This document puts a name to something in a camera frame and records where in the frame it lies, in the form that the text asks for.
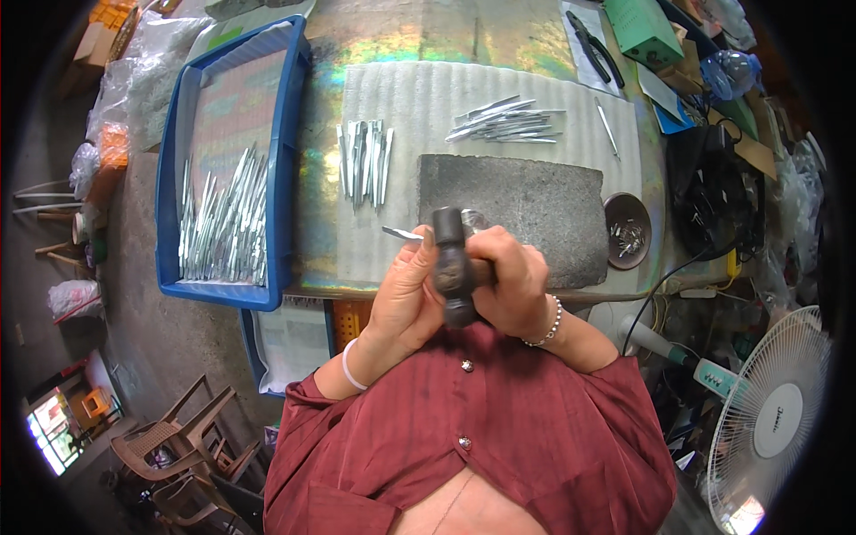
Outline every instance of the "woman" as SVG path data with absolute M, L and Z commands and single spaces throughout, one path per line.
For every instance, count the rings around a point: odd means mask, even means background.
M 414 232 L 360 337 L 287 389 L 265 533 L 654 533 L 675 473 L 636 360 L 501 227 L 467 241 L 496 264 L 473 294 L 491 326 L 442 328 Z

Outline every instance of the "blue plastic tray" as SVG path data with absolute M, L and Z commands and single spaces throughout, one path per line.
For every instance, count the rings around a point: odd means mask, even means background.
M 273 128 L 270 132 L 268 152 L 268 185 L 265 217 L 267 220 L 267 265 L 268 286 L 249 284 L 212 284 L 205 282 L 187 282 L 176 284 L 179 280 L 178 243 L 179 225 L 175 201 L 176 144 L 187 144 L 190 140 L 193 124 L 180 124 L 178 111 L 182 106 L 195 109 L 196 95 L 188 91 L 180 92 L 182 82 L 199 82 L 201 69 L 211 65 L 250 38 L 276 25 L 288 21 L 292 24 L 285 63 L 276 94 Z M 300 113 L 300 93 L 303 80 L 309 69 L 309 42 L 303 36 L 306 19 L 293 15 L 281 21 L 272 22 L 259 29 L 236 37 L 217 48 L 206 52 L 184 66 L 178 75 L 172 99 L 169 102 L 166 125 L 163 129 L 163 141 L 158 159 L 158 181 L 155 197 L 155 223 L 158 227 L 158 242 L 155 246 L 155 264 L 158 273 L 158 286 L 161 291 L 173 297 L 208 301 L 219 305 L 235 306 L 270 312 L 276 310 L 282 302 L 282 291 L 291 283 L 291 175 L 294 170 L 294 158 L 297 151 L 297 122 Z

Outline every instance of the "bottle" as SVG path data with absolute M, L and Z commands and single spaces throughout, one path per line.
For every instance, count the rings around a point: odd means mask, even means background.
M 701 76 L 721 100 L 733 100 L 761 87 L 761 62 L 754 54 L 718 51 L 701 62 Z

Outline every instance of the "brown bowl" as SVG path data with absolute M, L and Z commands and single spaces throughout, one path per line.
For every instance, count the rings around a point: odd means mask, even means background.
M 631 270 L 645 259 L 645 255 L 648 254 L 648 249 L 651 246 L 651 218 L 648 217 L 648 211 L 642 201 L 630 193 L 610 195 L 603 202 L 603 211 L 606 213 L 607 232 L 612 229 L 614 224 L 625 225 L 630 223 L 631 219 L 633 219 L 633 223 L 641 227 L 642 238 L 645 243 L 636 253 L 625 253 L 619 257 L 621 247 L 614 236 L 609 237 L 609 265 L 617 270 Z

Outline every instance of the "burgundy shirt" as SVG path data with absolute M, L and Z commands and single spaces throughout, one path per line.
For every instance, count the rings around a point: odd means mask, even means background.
_____
§ **TRY IT**: Would you copy out each line of the records above where the word "path" occurs?

§ **REPLY TO THE TASK**:
Outline every instance of the "woman" as SVG path data with absolute M, L and Z commands and single spaces throughout, one path per line.
Outline every instance of the "blue plastic tray" as SVG path data with absolute M, L and Z commands and single spaces throughout, one path per line.
Outline every instance of the "bottle" as SVG path data with absolute M, L and Z commands and single spaces throughout, one path per line.
Outline every instance of the "brown bowl" as SVG path data with absolute M, L and Z commands and single spaces throughout, one path per line.
Outline every instance of the "burgundy shirt" as SVG path data with absolute M, L and Z commands and single spaces throughout, one path per line.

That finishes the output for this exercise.